▶ TRY IT
Could you set down the full listing, unchanged?

▶ SUPPLIED MATERIAL
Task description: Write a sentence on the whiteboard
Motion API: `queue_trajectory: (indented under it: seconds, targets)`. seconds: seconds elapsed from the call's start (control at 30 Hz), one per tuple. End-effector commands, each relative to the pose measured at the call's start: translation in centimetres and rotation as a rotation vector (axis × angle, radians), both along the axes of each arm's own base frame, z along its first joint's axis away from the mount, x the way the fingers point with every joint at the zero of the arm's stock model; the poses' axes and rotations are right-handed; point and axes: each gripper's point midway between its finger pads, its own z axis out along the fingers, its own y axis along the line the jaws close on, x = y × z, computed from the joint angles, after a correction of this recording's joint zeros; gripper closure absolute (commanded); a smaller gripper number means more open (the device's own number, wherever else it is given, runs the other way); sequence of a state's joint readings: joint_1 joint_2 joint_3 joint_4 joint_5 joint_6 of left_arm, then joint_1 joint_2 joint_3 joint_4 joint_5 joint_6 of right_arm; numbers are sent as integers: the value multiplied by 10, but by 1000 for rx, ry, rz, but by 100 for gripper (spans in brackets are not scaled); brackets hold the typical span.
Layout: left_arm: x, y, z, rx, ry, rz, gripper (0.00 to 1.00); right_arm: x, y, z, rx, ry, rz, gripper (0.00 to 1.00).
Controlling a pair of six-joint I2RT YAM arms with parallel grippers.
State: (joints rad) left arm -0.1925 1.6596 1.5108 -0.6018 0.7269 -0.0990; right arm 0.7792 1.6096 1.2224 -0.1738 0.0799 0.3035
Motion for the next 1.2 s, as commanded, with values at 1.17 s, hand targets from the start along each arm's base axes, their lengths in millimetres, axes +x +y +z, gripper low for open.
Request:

▶ OUTPUT OF THE EXERCISE
Task description: Write a sentence on the whiteboard
Motion API: `queue_trajectory: (indented under it: seconds, targets)`. seconds: seconds elapsed from the call's start (control at 30 Hz), one per tuple. End-effector commands, each relative to the pose measured at the call's start: translation in centimetres and rotation as a rotation vector (axis × angle, radians), both along the axes of each arm's own base frame, z along its first joint's axis away from the mount, x the way the fingers point with every joint at the zero of the arm's stock model; the poses' axes and rotations are right-handed; point and axes: each gripper's point midway between its finger pads, its own z axis out along the fingers, its own y axis along the line the jaws close on, x = y × z, computed from the joint angles, after a correction of this recording's joint zeros; gripper closure absolute (commanded); a smaller gripper number means more open (the device's own number, wherever else it is given, runs the other way); sequence of a state's joint readings: joint_1 joint_2 joint_3 joint_4 joint_5 joint_6 of left_arm, then joint_1 joint_2 joint_3 joint_4 joint_5 joint_6 of right_arm; numbers are sent as integers: the value multiplied by 10, but by 1000 for rx, ry, rz, but by 100 for gripper (spans in brackets are not scaled); brackets hold the typical span.
Layout: left_arm: x, y, z, rx, ry, rz, gripper (0.00 to 1.00); right_arm: x, y, z, rx, ry, rz, gripper (0.00 to 1.00).
Controlling a pair of six-joint I2RT YAM arms with parallel grippers.
State: (joints rad) left arm -0.1925 1.6596 1.5108 -0.6018 0.7269 -0.0990; right arm 0.7792 1.6096 1.2224 -0.1738 0.0799 0.3035
Motion for the next 1.2 s, as commanded, with values at 1.17 s, hand targets from the start along each arm's base axes, their lengths in millimetres, axes +x +y +z, gripper low for open.
Request:

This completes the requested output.